Problem
A single node is one point of failure and one point of truth. Replicate it for availability and the replicas can now disagree: a partition splits them, a leader crashes halfway through a write, messages arrive reordered, and two replicas end up holding different "latest" values with no way to tell which is correct. Picking the wrong one corrupts everything downstream that trusted it.
What's needed is for a set of nodes to agree on a single ordered history of operations, and to keep agreeing even while some nodes crash and the network drops, delays, and reorders messages, such that no two surviving nodes ever disagree about what was decided. That agreed log is what every linearizable store, lock service, and leader election sits on top of, because feeding the same ordered commands to every replica keeps them identical.
Solution
Require a majority quorum to accept each decision before it counts as committed, and require any later decision to consult a majority too. Because any two majorities share at least one node, that overlapping node carries every committed value forward, so a new leader can never miss something already decided. With 2f+1 nodes this tolerates f failures.
Elect a leader to order proposals, which avoids competing proposers stalling each other. The leader appends each client command to its log, replicates the entry to followers, and commits it once a majority has durably stored it, then applies the command to a deterministic state machine and answers the client. Replaying the same committed log through the same state machine on every node keeps the replicas identical, which is the replicated-state-machine construction.
Safety holds unconditionally: even during a partition, no two nodes decide differently, because progress requires a majority and a minority simply can't form one. Liveness is the part you give up. The FLP result shows that in a fully asynchronous system a single crash can prevent any deterministic protocol from ever deciding, so practical protocols guarantee safety always and make progress only once enough nodes can exchange messages within their timeouts. Randomized election timeouts keep the system from getting stuck retrying elections.
Tradeoffs
| Property | Effect |
|---|---|
| Fault tolerance | 2f+1 nodes tolerate f failures; a majority must stay alive and reachable, so quorum loss means unavailability |
| Latency | Every commit costs a majority round-trip, and all writes funnel through the leader |
| Partition behavior | The minority side stops accepting writes by design, choosing consistency over availability |
| Liveness | FLP forbids guaranteed termination under full asynchrony; bad timing can stall progress while safety still holds |
| Write scaling | A single group doesn't scale writes; you shard into many independent consensus groups to grow |
| Implementation risk | Hard to get right, and membership reconfiguration is especially error-prone |
Implementations
Minimal pseudocode (leader-based log replication)

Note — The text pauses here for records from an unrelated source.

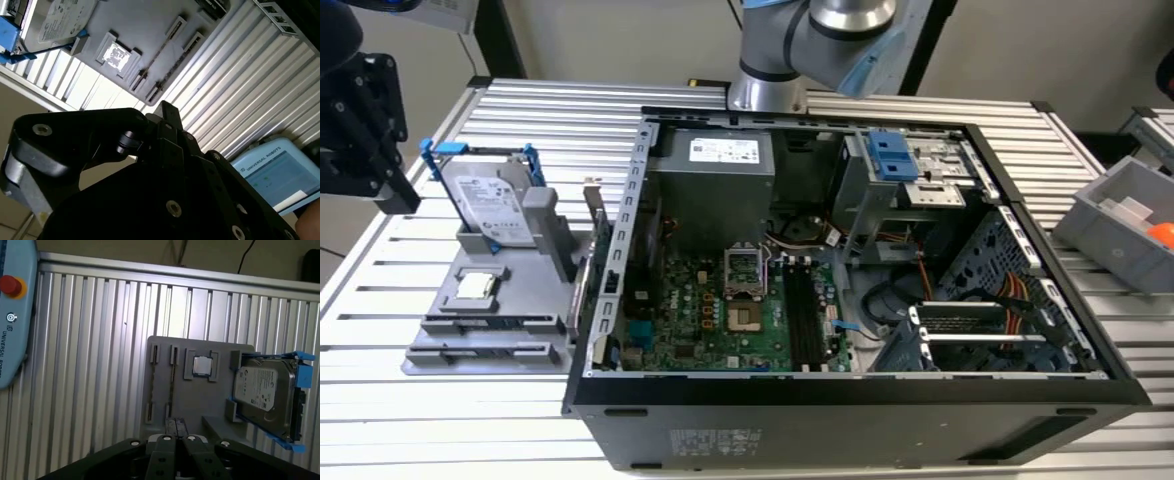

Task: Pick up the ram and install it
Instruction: 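Pick up the ram and move it above insertion slot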

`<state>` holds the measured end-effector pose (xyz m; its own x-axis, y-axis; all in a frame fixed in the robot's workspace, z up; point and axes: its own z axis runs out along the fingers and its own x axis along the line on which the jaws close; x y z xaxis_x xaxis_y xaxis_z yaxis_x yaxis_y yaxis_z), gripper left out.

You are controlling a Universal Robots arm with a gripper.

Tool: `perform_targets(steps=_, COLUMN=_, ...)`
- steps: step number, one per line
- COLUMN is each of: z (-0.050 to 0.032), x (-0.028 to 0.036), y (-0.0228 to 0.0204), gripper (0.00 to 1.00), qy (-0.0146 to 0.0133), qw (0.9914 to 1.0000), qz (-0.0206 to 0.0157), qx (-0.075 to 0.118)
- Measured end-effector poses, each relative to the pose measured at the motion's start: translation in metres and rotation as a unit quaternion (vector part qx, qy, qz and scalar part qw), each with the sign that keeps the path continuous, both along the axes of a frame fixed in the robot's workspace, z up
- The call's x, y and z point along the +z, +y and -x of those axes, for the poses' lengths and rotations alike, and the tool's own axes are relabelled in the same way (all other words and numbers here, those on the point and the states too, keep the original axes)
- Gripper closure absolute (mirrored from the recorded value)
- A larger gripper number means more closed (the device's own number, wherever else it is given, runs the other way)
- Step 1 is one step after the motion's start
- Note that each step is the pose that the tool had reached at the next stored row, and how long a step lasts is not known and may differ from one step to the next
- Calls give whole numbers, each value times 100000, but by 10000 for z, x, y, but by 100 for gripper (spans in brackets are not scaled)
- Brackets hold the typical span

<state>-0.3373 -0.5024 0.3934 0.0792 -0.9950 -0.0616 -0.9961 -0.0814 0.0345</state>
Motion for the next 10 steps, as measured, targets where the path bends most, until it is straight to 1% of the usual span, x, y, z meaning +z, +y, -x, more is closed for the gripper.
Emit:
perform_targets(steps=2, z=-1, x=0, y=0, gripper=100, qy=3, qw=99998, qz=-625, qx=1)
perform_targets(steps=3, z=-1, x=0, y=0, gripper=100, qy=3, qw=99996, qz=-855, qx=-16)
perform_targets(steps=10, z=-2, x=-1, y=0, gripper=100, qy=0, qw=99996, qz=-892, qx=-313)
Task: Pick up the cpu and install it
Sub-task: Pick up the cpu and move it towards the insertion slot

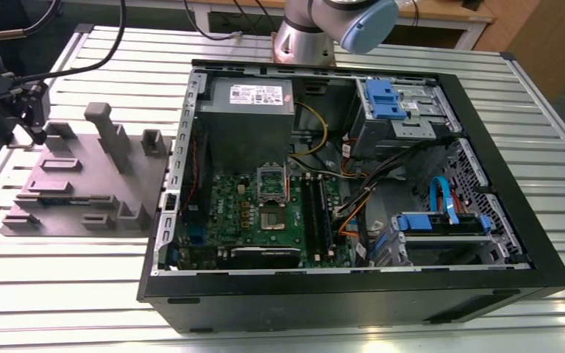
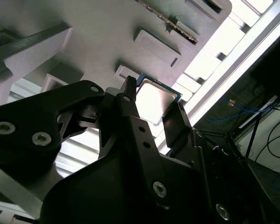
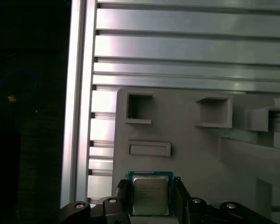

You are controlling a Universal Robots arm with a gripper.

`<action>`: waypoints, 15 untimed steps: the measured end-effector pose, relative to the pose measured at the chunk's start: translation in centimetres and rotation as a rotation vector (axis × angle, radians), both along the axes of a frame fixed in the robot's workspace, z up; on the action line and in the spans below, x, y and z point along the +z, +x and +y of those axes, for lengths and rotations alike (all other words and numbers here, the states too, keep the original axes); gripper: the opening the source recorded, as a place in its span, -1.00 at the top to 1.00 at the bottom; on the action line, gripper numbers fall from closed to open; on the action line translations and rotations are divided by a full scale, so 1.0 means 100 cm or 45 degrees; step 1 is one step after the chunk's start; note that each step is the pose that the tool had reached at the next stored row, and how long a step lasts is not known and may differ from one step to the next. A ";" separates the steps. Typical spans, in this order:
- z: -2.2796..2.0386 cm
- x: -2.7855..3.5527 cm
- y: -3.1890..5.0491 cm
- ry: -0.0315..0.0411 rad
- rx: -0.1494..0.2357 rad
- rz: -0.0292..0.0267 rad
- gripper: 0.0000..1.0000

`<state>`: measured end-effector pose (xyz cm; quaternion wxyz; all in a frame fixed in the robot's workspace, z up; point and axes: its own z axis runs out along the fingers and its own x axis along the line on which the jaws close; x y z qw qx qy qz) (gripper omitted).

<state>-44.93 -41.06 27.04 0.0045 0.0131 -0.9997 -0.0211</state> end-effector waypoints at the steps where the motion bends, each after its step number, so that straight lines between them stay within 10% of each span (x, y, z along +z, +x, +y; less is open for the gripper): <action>1: 0.0000 0.0008 0.0000 -0.0002 0.000 0.0003 0.05; 15: 0.0000 0.0055 0.0000 0.0001 0.000 -0.0001 0.05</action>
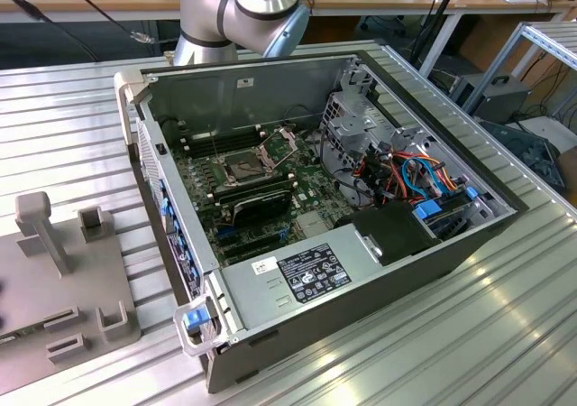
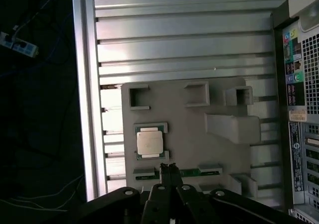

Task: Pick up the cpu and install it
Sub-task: 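Reach for the cpu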

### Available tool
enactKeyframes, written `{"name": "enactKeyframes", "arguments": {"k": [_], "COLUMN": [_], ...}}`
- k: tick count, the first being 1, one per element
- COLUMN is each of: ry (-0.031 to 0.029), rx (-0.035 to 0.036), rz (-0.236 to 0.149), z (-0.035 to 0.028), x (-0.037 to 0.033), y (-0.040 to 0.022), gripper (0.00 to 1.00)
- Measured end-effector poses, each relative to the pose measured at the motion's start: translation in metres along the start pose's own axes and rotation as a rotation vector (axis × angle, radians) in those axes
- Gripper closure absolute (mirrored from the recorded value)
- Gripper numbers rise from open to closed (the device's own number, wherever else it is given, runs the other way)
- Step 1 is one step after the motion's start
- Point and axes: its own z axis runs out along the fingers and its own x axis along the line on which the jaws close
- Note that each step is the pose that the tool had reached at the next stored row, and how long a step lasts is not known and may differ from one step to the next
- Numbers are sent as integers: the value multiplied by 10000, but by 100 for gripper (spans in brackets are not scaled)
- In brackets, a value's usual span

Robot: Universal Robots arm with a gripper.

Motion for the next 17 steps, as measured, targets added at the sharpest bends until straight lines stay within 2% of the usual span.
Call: {"name": "enactKeyframes", "arguments": {"k": [5,8,17], "ry": [-1,-2,-2], "rx": [-1,-1,-1], "rz": [0,1,-1], "z": [71,156,169], "x": [-3,1,25], "y": [-64,-77,-80], "gripper": [89,89,89]}}
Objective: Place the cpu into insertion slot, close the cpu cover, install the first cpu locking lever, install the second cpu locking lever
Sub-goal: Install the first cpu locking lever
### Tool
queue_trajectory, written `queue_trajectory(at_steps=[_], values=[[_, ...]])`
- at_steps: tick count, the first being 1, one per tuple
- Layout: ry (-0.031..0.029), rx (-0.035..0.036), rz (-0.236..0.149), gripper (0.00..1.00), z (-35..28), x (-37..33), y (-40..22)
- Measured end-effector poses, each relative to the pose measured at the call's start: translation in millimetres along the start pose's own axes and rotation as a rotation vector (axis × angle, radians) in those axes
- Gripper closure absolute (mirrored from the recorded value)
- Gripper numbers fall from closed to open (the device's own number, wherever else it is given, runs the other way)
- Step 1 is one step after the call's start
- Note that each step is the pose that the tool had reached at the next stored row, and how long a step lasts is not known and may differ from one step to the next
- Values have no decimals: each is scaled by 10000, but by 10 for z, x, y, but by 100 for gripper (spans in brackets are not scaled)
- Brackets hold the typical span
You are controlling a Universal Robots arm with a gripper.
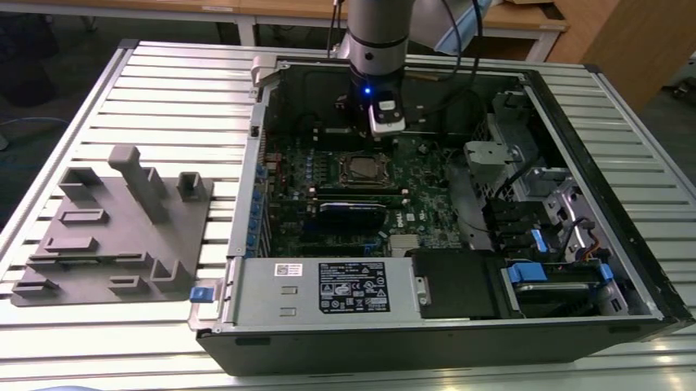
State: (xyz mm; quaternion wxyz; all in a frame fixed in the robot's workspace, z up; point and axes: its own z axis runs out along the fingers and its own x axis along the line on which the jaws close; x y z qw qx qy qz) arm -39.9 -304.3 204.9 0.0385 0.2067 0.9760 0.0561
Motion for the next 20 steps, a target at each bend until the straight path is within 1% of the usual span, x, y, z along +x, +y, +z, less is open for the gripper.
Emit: queue_trajectory(at_steps=[4, 5, 7, 8, 13, 18, 20], values=[[-23, -10, -3, 89, 0, 5, 5], [-45, -20, -4, 89, 0, 7, 4], [-127, -56, -13, 89, 0, 12, 1], [-153, -68, -16, 89, 0, 15, 1], [-161, -71, -17, 89, -1, 16, 0], [-212, -88, -22, 89, -1, 36, -6], [-246, -97, -25, 89, -1, 47, -11]])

# leader: order, replicate, commit on majority, then applydef propose(cmd):entry = Entry(term=current_term, index=log.next_index(), cmd=cmd)log.append(entry)replicate(entry) # send to followerswait_until(acked_by_majority(entry)) # majority has it durablycommit_index = entry.indexreturn apply(cmd) # deterministic state machine# follower: accept only from a current leader with a matching logdef on_append(entry, leader_term, prev):if leader_term < current_term: return reject()if not log_matches(prev): return reject() # leader backs up, retrieslog.append(entry)return ack(entry)
The two safety hinges: commit only after a majority stores an entry, and a follower accepts entries only from a current-term leader whose log lines up with its own.
etcd and Consul (Raft)
etcd is the Raft-based key-value store that holds Kubernetes cluster state: a leader replicates a command log to a majority of members and serves linearizable reads through a quorum check. Consul uses Raft the same way for its service catalog and KV store. Both pick an odd member count (commonly 3 or 5) so a majority is well-defined and they tolerate one or two failures.
Google Chubby (Paxos)
Google's coarse-grained lock service, built on Multi-Paxos. A Chubby cell is usually five replicas with an elected master that orders operations and replicates them via Paxos, exposing locks and a small file namespace that other systems use for leader election and configuration. It's the direct ancestor of ZooKeeper, and the paper that introduced it is where many engineers first met Paxos in production form.
CockroachDB
Distributed SQL that splits the keyspace into ranges, each replicated as its own Raft group across several nodes. Running thousands of independent Raft groups (multi-raft) is how it scales writes that a single group couldn't, and a per-range lease designates one replica to serve reads quickly without a quorum round-trip on every read.
TiKV
The distributed transactional key-value store under TiDB, also multi-raft: data is split into Regions, each a Raft group built on the raft-rs library, while a Placement Driver rebalances Regions across nodes as load and capacity shift. The same per-group consensus pattern as CockroachDB, in a different stack.
Kafka KRaft
KRaft replaces Kafka's former ZooKeeper dependency with a built-in Raft quorum of controller nodes that manage cluster metadata as a replicated log, generally available since Kafka 3.3 and the only mode after ZooKeeper's removal in 4.0. Note the scope: KRaft governs the controller and metadata plane, while ordinary topic-partition data replication still uses Kafka's in-sync-replica scheme rather than Raft.